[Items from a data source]
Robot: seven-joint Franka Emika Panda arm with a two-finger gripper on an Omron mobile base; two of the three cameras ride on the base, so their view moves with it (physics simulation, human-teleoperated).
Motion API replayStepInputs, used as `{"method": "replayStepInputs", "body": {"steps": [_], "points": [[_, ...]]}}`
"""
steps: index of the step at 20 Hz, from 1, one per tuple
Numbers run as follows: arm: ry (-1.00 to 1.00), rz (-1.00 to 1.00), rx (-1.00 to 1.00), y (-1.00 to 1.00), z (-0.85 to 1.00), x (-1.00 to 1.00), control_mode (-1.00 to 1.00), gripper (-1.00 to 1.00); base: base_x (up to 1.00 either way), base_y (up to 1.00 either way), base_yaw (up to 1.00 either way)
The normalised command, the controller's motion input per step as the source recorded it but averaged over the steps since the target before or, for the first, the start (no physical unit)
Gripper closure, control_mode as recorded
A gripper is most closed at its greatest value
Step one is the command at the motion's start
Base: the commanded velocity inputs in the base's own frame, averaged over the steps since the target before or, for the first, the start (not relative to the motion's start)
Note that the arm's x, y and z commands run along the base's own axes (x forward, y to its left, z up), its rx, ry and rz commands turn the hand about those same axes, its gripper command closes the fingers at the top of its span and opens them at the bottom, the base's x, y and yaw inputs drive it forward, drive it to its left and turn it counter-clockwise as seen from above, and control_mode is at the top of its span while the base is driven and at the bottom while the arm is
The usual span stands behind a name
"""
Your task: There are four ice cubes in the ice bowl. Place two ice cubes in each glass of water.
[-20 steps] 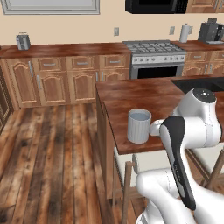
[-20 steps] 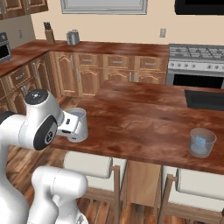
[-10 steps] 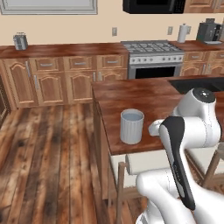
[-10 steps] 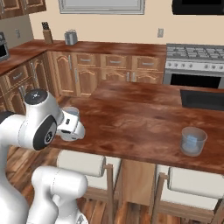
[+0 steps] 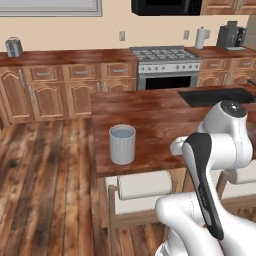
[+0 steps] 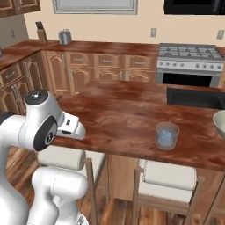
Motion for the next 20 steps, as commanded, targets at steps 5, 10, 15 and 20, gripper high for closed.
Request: {"method": "replayStepInputs", "body": {"steps": [5,10,15,20], "points": [[0.0,0.0,0.0,0.0,0.0,0.0,1.0,-1.0,-0.04,-0.45,0.0],[0.0,0.0,0.0,0.0,0.0,0.0,1.0,-1.0,0.0,-0.5,0.0],[0.0,0.0,0.0,0.0,0.0,0.0,1.0,-1.0,0.0,-0.48,0.0],[0.0,0.0,0.0,0.0,0.0,0.0,1.0,-1.0,0.15,-0.52,0.0]]}}
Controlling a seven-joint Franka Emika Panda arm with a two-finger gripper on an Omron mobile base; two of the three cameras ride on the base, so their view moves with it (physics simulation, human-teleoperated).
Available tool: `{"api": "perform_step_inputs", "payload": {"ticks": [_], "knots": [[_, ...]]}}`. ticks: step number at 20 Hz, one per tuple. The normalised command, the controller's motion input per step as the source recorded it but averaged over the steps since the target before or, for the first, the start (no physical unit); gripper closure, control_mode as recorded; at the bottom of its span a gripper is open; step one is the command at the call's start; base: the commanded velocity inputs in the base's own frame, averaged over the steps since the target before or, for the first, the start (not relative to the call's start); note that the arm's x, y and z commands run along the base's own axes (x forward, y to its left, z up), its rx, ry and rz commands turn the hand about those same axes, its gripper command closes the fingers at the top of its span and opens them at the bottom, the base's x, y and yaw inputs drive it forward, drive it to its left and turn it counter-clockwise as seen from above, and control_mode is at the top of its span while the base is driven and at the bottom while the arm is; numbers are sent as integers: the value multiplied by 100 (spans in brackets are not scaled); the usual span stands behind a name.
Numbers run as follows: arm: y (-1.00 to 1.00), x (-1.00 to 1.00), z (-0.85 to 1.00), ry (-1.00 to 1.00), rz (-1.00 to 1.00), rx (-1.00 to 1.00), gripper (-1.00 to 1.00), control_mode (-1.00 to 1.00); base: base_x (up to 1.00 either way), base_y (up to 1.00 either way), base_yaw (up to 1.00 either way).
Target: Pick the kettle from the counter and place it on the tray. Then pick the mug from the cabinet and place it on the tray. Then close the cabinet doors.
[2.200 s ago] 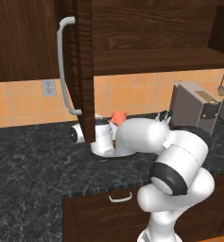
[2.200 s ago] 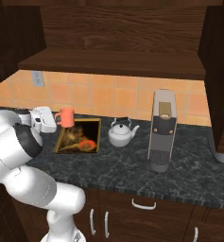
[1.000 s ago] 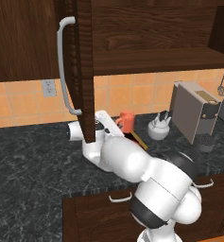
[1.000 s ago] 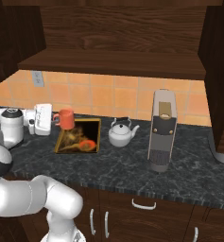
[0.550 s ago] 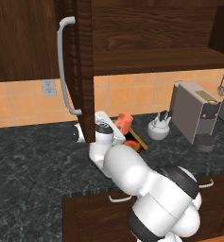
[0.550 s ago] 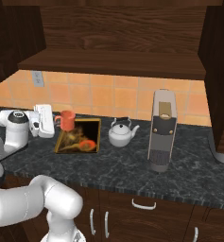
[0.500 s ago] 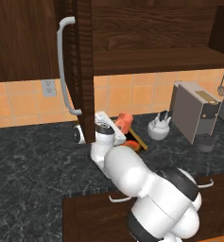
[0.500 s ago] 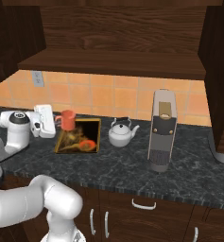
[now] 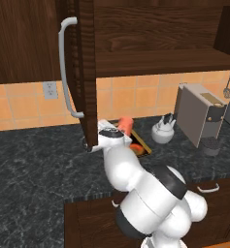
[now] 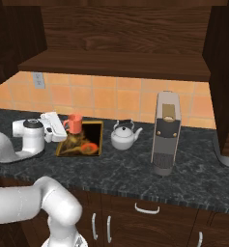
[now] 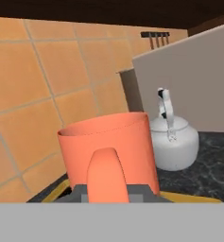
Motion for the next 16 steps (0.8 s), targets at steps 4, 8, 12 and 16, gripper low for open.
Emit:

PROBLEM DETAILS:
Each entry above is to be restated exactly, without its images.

PROBLEM SOLUTION:
Robot: seven-joint Franka Emika Panda arm with a two-finger gripper on an Omron mobile base; two of the three cameras ride on the base, so their view moves with it (physics simulation, human-teleoperated).
Motion API replayStepInputs, used as `{"method": "replayStepInputs", "body": {"steps": [_], "points": [[_, ...]]}}`
"""
steps: index of the step at 20 Hz, from 1, one per tuple
Numbers run as follows: arm: ry (-1.00 to 1.00), rz (-1.00 to 1.00), rx (-1.00 to 1.00), y (-1.00 to 1.00), z (-0.85 to 1.00), x (-1.00 to 1.00), control_mode (-1.00 to 1.00), gripper (-1.00 to 1.00); base: base_x (up to 1.00 either way), base_y (up to 1.00 either way), base_yaw (up to 1.00 either way)
The normalised command, the controller's motion input per step as the source recorded it but averaged over the steps since the target before or, for the first, the start (no physical unit)
Gripper closure, control_mode as recorded
A gripper is most closed at its greatest value
Step one is the command at the motion's start
Base: the commanded velocity inputs in the base's own frame, averaged over the steps since the target before or, for the first, the start (not relative to the motion's start)
Note that the arm's x, y and z commands run along the base's own axes (x forward, y to its left, z up), its rx, ry and rz commands turn the hand about those same axes, its gripper command closes the fingers at the top of its span and opens them at the bottom, the base's x, y and yaw inputs drive it forward, drive it to its left and turn it counter-clockwise as seen from above, and control_mode is at the top of its span while the base is driven and at the bottom while the arm is
The usual span stands behind a name
"""
Your task: There are four ice cubes in the ice bowl. Place two ice cubes in each glass of water.
[-20 steps] 
[-20 steps] 
[-10 steps] 
[-10 steps] 
[+0 steps] 
[+0 steps] 
Motion for the next 20 steps, as commanded, targets at steps 5, 10, 15 and 20, gripper high for closed.
Request: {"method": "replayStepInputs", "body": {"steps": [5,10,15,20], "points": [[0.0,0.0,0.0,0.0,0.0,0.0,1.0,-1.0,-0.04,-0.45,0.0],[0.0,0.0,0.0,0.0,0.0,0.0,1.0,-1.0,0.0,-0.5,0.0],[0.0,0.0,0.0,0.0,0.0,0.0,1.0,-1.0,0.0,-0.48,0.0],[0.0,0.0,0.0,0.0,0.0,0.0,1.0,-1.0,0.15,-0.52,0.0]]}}
Controlling a seven-joint Franka Emika Panda arm with a two-finger gripper on an Omron mobile base; two of the three cameras ride on the base, so their view moves with it (physics simulation, human-teleoperated).
Available tool: `{"api": "perform_step_inputs", "payload": {"ticks": [_], "knots": [[_, ...]]}}`. ticks: step number at 20 Hz, one per tuple. The normalised command, the controller's motion input per step as the source recorded it but averaged over the steps since the target before or, for the first, the start (no physical unit); gripper closure, control_mode as recorded; at the bottom of its span a gripper is open; step one is the command at the call's start; base: the commanded velocity inputs in the base's own frame, averaged over the steps since the target before or, for the first, the start (not relative to the call's start); note that the arm's x, y and z commands run along the base's own axes (x forward, y to its left, z up), its rx, ry and rz commands turn the hand about those same axes, its gripper command closes the fingers at the top of its span and opens them at the bottom, the base's x, y and yaw inputs drive it forward, drive it to its left and turn it counter-clockwise as seen from above, and control_mode is at the top of its span while the base is driven and at the bottom while the arm is; numbers are sent as integers: the value multiplied by 100 (spans in brackets are not scaled); the usual span stands behind a name.
Numbers run as follows: arm: y (-1.00 to 1.00), x (-1.00 to 1.00), z (-0.85 to 1.00), ry (-1.00 to 1.00), rz (-1.00 to 1.00), rx (-1.00 to 1.00), gripper (-1.00 to 1.00), control_mode (-1.00 to 1.00); base: base_x (up to 1.00 either way), base_y (up to 1.00 either way), base_yaw (up to 1.00 either way).
Target: Pick the kettle from the counter and place it on the tray. Then pick the mug from the cabinet and place it on the tray. Then close the cabinet doors.
[2.200 s ago] 
[2.200 s ago] 
[1.000 s ago] 
[1.000 s ago] 
[0.550 s ago] 
[0.550 s ago] 
[0.500 s ago] 
[0.500 s ago] 
[now] 
[now] 
[now] 
Motion for the next 16 steps (0.8 s), targets at steps 4, 8, 12 and 16, gripper low for open.
Emit:

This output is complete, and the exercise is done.